“If I can help somebody as I pass along, if I can cheer somebody with a word or a song, if I can show somebody he is travelling wrong, then my living shall not be in vain.”

Every Sunday at Rodman Street Missionary Baptist Church, Rev. Dr. Darryl T. Canady begins his sermon with the infamous quote that is proving to be a mission of action at “The Street.”

On the morning of Sept. 14, just as the sparrow opened its eyes, cars were filling up the parking lots and lining the streets surrounding the East Liberty church. God’s eyes were not only on the little bird, but He watched, with pride, the church that is opening her doors to help “the least of these.”



THE CHURCH IN PRAYER (Photos provided by Rodman Street Missionary Baptist Church)

Before the sparrow had a chance to spread its wings, some 400 members arrived like an army of the Lord. Led by Scripture, “…Inasmuch as ye have done it unto one of the least of these my brethren, ye have done it unto me” (Matthew 25:40), the dedicated congregation came together as one. Following a light breakfast, parishioners gathered in the sanctuary to give thanks to God, assured that His hand was upon Operation Inasmuch.

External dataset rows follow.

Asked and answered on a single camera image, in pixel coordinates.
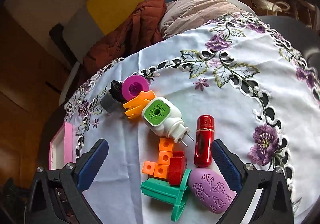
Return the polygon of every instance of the brown cloth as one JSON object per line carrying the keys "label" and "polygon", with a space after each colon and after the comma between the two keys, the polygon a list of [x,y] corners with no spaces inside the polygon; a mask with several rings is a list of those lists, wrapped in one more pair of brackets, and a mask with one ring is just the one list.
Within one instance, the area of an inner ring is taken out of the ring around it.
{"label": "brown cloth", "polygon": [[87,74],[91,77],[113,59],[125,58],[162,41],[158,25],[165,10],[164,0],[139,3],[124,23],[94,44],[83,57],[83,66]]}

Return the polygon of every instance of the orange cube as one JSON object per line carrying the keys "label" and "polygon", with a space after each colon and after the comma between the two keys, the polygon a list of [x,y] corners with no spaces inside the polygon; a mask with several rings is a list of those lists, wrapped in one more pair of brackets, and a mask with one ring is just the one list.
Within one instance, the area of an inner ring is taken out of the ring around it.
{"label": "orange cube", "polygon": [[169,171],[169,165],[157,164],[153,176],[166,179],[168,176],[168,171]]}
{"label": "orange cube", "polygon": [[172,157],[172,152],[160,151],[158,164],[170,165],[170,158]]}
{"label": "orange cube", "polygon": [[145,174],[153,175],[157,165],[158,164],[156,162],[145,161],[142,168],[142,172]]}
{"label": "orange cube", "polygon": [[160,138],[159,151],[173,151],[174,141],[172,138]]}

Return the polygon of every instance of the teal toy piece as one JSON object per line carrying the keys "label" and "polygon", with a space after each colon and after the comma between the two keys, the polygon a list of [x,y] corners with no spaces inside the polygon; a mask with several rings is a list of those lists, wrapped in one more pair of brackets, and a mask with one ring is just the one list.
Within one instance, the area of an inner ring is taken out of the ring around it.
{"label": "teal toy piece", "polygon": [[141,183],[141,192],[149,197],[173,205],[171,220],[176,222],[186,206],[190,192],[188,178],[191,169],[186,169],[180,186],[170,185],[169,182],[149,178]]}

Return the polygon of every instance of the green vent cover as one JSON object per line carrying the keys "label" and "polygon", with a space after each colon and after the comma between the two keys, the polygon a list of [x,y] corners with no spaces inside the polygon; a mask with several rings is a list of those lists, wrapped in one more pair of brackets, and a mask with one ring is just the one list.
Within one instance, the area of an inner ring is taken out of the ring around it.
{"label": "green vent cover", "polygon": [[144,118],[150,124],[159,125],[170,113],[170,107],[162,100],[155,100],[144,112]]}

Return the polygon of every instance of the magenta ring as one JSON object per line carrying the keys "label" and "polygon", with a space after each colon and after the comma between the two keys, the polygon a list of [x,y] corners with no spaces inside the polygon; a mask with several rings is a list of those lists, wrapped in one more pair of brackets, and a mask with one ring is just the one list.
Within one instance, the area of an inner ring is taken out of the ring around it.
{"label": "magenta ring", "polygon": [[122,95],[127,101],[134,99],[141,91],[149,91],[149,84],[143,76],[130,76],[122,84]]}

Chairman Harry Smith and Co-Chair Sonja McLaughlin pulled together a successful community street blitz. Inside the beautiful edifice, every room was filled to capacity. Teams were scrubbing, cleaning and polishing, making “The Street” a sparkling and warm welcome from inside out.

Others walked the streets, picking up dirt and debris from the littered sidewalks and nearby overgrown lots. Inside, an atmosphere of excitement transmitted love from the hands of volunteers to the blankets being delivered to the Eva P. Mitchell Senior Citizen High Rise.



SINGLE MOMS (Photos provided by Rodman Street Missionary Baptist Church)

Smith, a long-time member of Rodman, would like to see the mission continue to grow within the community. The committed deacon states that “The projects undertaken show the community the church cares. I feel privileged to try my best to reach others and would like to see Operation Inasmuch conducted more than once per year.” That sentiment was passionately expressed by McLaughlin, whose continual prayers brought her vision to fruition more than 4 years ago; hence, one of Rodman’s greatest community missions.




Health and wellness of the African-American community is a passion of Mario Brown. The public health professional provided blood screenings, as well as testing for breathing, asthma, blood pressure and BMI’s. “Operation Inasmuch,” states the Rodman coordinator, “gives me the opportunity to reach out to others.” He continues that journey by encouraging the congregation and the community to take “care of our temples.”




Brown has also worked with Dr. Marla Johnson in the promotion of HIV/AIDS awareness. Johnson is a well-known advocate and counselor who have combined her knowledge with an indescribable amount of compassion. Her hopes and prayers for others has become an ongoing outreach program throughout the Pittsburgh area.

Shawnel Calloway’s first year of leading a team for Operation Inasmuch proved to be a rewarding experience, as her group prepared gift boxes and baskets filled with fruit, spiritual tracts and toiletries slated for local nursing homes. It was the fourth year for Gwen Watkins and her team. In a full capacity room of the church, the dedicated volunteers made blankets to be distributed to the residents of a local senior citizen high rise. Watkins recalls the sincerity of one elderly lady who was grateful for the “blanket that would keep her warm” throughout the cold winter season.  




Visits to a shelter for homeless veterans provided necessary toiletries and listening ears. That undertaking led one man on a personal mission that continues to touch the hearts of service men every week. Self-funded, Veteran Carl Jay prepares breakfast every Monday and Tuesday morning at the home, a ministry he began after becoming involved with Operation Inasmuch.



The dedication of service and the work conducted by the massive amount of Rodman volunteers proved too many to list. It was the first year of participation for Brooklyn, New York native and Pittsburgh Theological Seminary student Steven Gallego who recently joined the Rodman family. “Operation Inasmuch,” he says, “gives me the opportunity to do the Lord’s work. People see us doing work in the community and living out what we preach.”

The busy day culminated with a bag lunch and closing remarks by Rev. Dr. Canady, who expressed his desire to return to the days when “…the African-American church was the center of the community. The church,” he emphasizes, “should be the leader. In order for us to be relevant and viable, we need to make contact to make an impact. We must, get off the bench and get into the game of life. Unless we do that, the church will become ir­relevant.

“Every year ‘Operation Inasmuch’ occurs, our people are being empowered to make a difference in the lives of someone else. (His vision) is to instill, through Christ Jesus, hope and expectation.”

Operation Inasmuch is one of the ways in which the vision of the Rodman Street Missionary Baptist Church is fulfilling God’s desire for the “least of these.” Empowering the people of Rodman to reach out to others is a positive step that transcends the void between the members of the church and the residents of the community. It was a day of sharing God’s love. And as the sparrow flew off into the skies, God looked down upon the corner of Rodman and Collins Streets…and He smiled!